**Exercise brief**. Repeat the records verbatim and leave the pictures out of your copy.

━━━━━━━━━━━━━━━━

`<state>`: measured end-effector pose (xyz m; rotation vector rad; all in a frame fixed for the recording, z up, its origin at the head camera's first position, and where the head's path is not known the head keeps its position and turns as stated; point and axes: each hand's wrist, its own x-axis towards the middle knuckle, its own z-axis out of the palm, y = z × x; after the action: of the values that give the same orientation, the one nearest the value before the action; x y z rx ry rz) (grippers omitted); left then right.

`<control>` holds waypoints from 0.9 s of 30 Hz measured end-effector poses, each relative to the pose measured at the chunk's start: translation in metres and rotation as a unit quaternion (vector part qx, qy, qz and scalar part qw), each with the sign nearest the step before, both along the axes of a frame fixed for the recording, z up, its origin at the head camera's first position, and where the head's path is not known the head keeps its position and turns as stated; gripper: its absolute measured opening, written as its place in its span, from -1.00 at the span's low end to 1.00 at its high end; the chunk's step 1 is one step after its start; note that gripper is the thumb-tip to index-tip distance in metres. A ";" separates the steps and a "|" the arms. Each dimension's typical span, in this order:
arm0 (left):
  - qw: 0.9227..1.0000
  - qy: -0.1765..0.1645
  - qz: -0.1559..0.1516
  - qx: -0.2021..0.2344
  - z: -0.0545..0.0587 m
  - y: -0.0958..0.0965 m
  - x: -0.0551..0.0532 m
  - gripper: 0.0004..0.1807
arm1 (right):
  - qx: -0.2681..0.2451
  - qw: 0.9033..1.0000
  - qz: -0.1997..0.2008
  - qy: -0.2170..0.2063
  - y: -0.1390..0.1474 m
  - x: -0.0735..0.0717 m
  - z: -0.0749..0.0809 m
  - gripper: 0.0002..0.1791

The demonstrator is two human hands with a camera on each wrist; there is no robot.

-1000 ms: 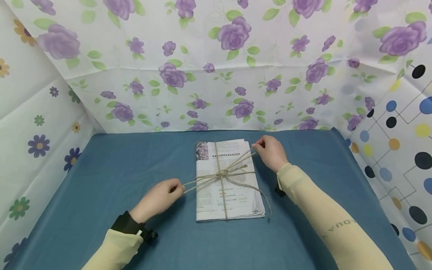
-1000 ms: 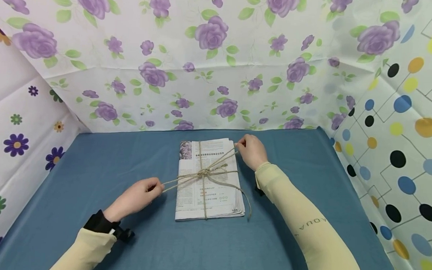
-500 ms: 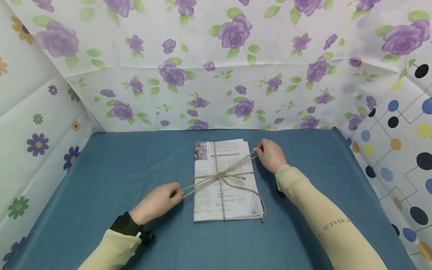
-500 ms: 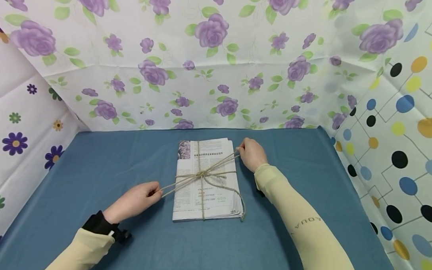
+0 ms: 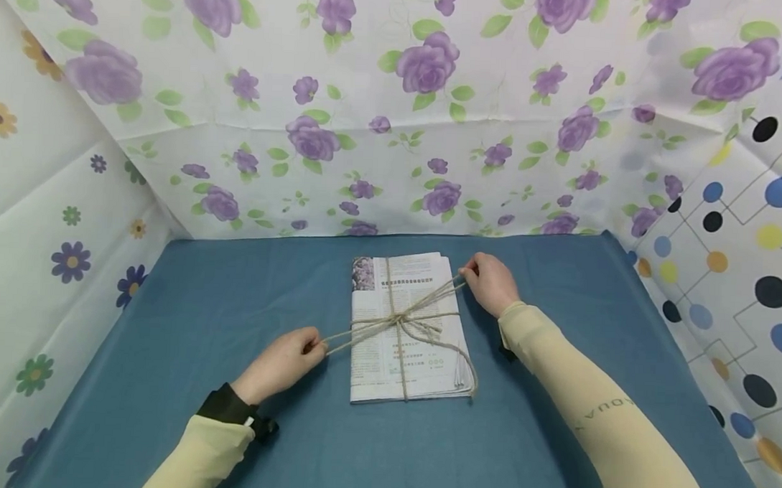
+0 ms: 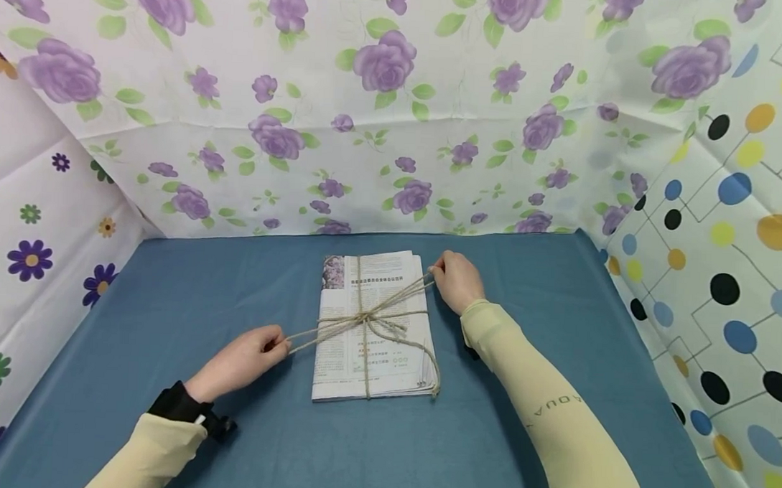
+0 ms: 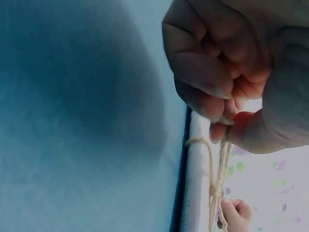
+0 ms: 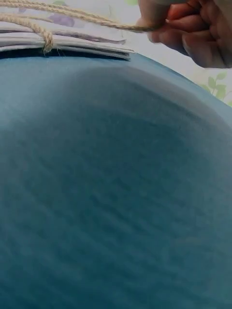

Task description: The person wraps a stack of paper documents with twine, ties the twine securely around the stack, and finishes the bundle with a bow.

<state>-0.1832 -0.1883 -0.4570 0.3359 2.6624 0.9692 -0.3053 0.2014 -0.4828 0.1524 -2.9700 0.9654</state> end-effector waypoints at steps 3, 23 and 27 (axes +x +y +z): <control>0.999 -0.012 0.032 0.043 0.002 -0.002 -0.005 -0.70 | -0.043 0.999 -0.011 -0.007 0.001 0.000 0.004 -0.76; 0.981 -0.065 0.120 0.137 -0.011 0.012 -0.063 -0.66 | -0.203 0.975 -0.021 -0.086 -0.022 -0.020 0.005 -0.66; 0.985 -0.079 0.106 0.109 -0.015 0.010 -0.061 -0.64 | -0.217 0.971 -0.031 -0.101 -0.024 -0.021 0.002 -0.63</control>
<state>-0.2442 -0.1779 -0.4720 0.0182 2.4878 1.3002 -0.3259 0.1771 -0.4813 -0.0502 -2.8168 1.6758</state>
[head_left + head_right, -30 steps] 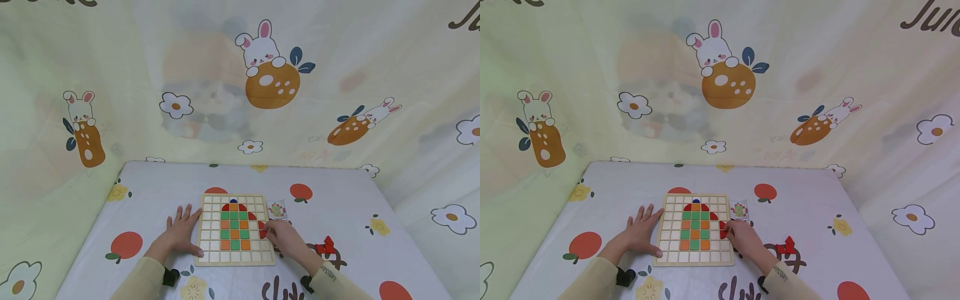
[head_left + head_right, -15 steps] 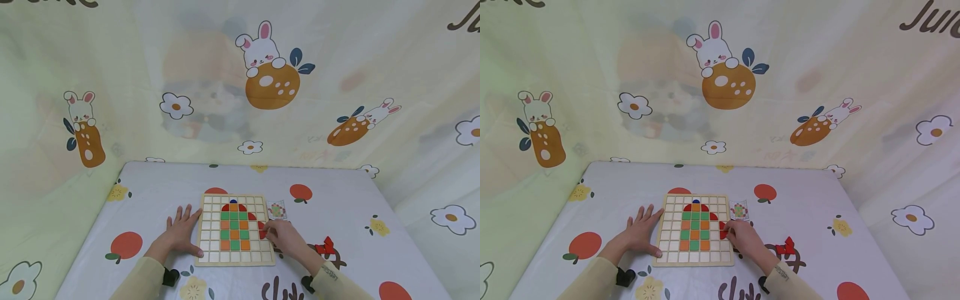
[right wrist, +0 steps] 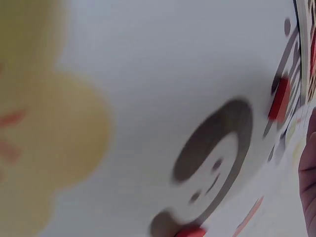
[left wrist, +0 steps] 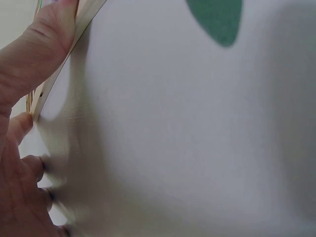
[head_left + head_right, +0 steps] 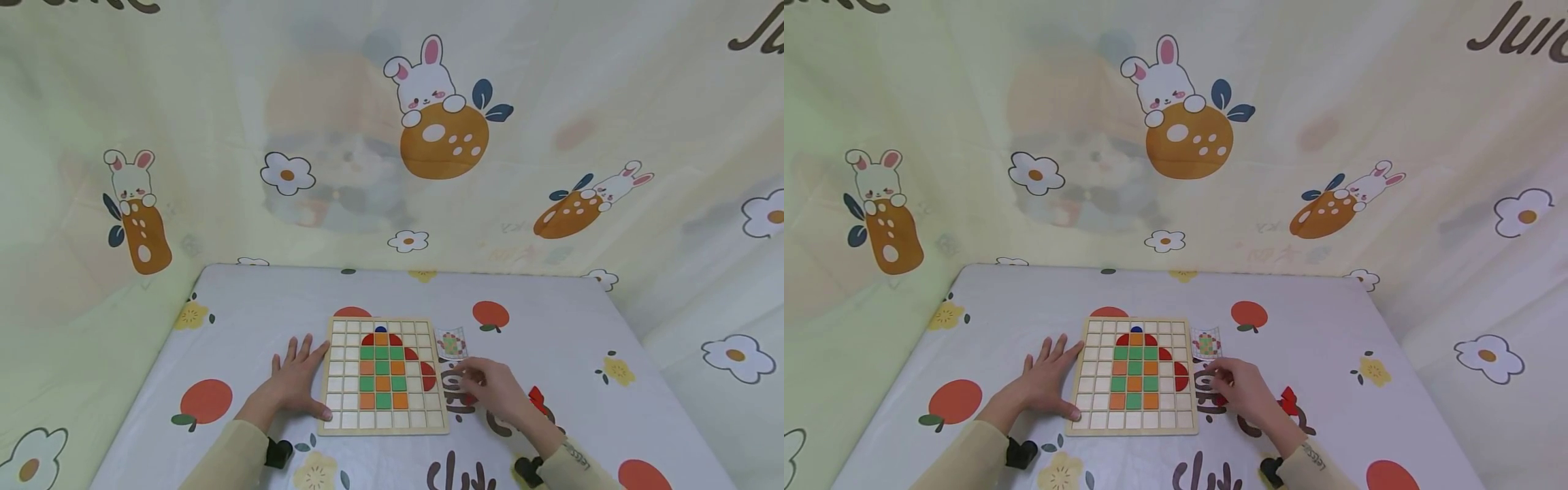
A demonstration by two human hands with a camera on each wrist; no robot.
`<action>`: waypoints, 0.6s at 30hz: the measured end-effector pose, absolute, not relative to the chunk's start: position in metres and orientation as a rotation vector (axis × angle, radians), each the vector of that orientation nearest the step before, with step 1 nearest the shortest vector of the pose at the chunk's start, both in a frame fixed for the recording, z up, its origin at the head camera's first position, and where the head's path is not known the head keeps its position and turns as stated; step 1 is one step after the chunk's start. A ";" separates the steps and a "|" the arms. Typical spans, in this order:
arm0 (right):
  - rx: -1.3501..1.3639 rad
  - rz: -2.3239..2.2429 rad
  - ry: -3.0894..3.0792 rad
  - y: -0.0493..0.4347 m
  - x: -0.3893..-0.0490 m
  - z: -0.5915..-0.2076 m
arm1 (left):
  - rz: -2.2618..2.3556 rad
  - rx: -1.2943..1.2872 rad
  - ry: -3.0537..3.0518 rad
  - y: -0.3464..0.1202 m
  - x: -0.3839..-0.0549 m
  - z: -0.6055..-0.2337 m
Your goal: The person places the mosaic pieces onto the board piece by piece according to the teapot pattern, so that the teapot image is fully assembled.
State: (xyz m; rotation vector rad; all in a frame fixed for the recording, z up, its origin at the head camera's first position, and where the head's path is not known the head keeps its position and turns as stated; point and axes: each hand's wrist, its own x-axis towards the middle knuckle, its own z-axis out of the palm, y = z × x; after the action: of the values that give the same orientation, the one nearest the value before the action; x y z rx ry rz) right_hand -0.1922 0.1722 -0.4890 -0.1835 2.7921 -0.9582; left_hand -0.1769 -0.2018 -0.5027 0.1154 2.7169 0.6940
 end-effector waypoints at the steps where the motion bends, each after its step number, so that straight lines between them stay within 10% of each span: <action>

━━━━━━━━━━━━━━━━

**Answer area**.
`<state>`: measured end-effector pose (xyz m; rotation vector rad; all in a frame fixed for the recording, z up, its origin at the head camera's first position, and where the head's path is not known the head keeps its position and turns as stated; point and axes: each hand's wrist, its own x-axis towards the middle knuckle, its own z-axis out of the palm, y = z × x; after the action: of the values that give the same orientation, the one nearest the value before the action; x y z rx ry rz) (grippers omitted); left then right.

`<control>` holds waypoints from 0.9 s of 30 Hz measured end-effector poses, each relative to the pose measured at the chunk's start: translation in metres and rotation as a unit quaternion (vector part qx, qy, qz and scalar part qw), each with the sign nearest the step before, both along the axes of a frame fixed for the recording, z up, its origin at the head camera's first position, and where the head's path is not known the head keeps its position and turns as stated; gripper: its absolute measured opening, written as its place in its span, from -1.00 at the span's low end to 1.00 at its high end; the chunk's step 1 is one step after its start; note that gripper is the thumb-tip to index-tip distance in metres. A ";" separates the steps and a "|" the arms. Each dimension's typical span, in this order:
arm0 (left):
  - qw: 0.9227..1.0000
  - qy: -0.1765..0.1645
  - qz: -0.1559..0.1516
  - qx: -0.2021..0.2344
  - z: -0.0545..0.0587 m
  - y: -0.0958..0.0965 m
  - x: -0.0551..0.0532 m
  - gripper: 0.0004..0.1807
arm1 (right):
  - qx: -0.2681..0.2451
  - qw: 0.9033..1.0000
  - qz: -0.1997..0.2008
  - qy: -0.2170..0.2063
  - y: -0.1390..0.1474 m
  - x: -0.0735..0.0717 m
  - z: -0.0749..0.0809 m
  - gripper: 0.0002..0.1791

The demonstrator is two human hands with a camera on each wrist; there is no robot.

-1000 ms: 
-1000 ms: 
-500 ms: 
-500 ms: 
+0 ms: 
+0 ms: 
+0 ms: 
+0 ms: 

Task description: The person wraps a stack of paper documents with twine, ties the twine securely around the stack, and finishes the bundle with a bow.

<state>-0.1832 -0.1883 -0.4570 0.3359 2.6624 0.9692 -0.3053 0.2014 -0.4828 0.1524 -2.9700 0.9654</state> end-effector waypoints at steps 3, 23 and 27 (axes +x +y +z): <control>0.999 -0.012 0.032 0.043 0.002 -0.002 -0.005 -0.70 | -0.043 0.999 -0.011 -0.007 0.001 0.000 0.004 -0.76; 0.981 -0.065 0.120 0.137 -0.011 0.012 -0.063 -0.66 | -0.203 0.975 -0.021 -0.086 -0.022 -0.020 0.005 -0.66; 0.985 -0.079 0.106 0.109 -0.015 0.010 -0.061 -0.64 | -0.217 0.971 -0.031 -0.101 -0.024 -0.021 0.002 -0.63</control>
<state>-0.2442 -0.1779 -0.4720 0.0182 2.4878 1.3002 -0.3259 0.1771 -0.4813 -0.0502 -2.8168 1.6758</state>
[head_left + head_right, -30 steps] 
[head_left + head_right, -15 steps] 
[right wrist, +0 steps] 
[left wrist, +0 steps] 
[head_left + head_right, +0 steps] 
A demonstration by two human hands with a camera on each wrist; no robot.
`<action>`: waypoints, 0.6s at 30hz: the measured end-effector pose, absolute, not relative to the chunk's start: position in metres and orientation as a rotation vector (axis × angle, radians), each the vector of that orientation nearest the step before, with step 1 nearest the shortest vector of the pose at the chunk's start, both in a frame fixed for the recording, z up, its origin at the head camera's first position, and where the head's path is not known the head keeps its position and turns as stated; step 1 is one step after the chunk's start. A ";" separates the steps and a "|" the arms. Typical spans, in this order:
arm0 (right):
  - rx: -1.3501..1.3639 rad
  - rz: -2.3239..2.2429 rad
  - ry: -3.0894..3.0792 rad
  - y: -0.0493..0.4347 m
  - x: -0.3893..-0.0490 m
  - z: -0.5915..-0.2076 m
arm1 (left):
  - rz: -2.2618..2.3556 rad
  - rx: -1.2943..1.2872 rad
  - ry: -3.0537..3.0518 rad
  - y: -0.3464..0.1202 m
  - x: -0.3839..-0.0549 m
  - z: -0.6055..-0.2337 m
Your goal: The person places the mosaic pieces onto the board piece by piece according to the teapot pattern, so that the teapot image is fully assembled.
State: (xyz m; rotation vector rad; all in a frame fixed for the recording, z up, its origin at the head camera's first position, and where the head's path is not known the head keeps its position and turns as stated; point and axes: each hand's wrist, its own x-axis towards the middle knuckle, its own z-axis out of the palm, y = z × x; after the action: of the values that give the same orientation, the one nearest the value before the action; x y z rx ry rz) right_hand -0.1922 0.1722 -0.4890 -0.1835 2.7921 -0.9582; left_hand -0.1769 -0.2018 -0.5027 0.1154 2.7169 0.6940
 end-effector waypoints at the steps where the motion bends, each after its step number, so that straight lines between them stay within 10% of each span: <action>

No more output will be produced for this exercise.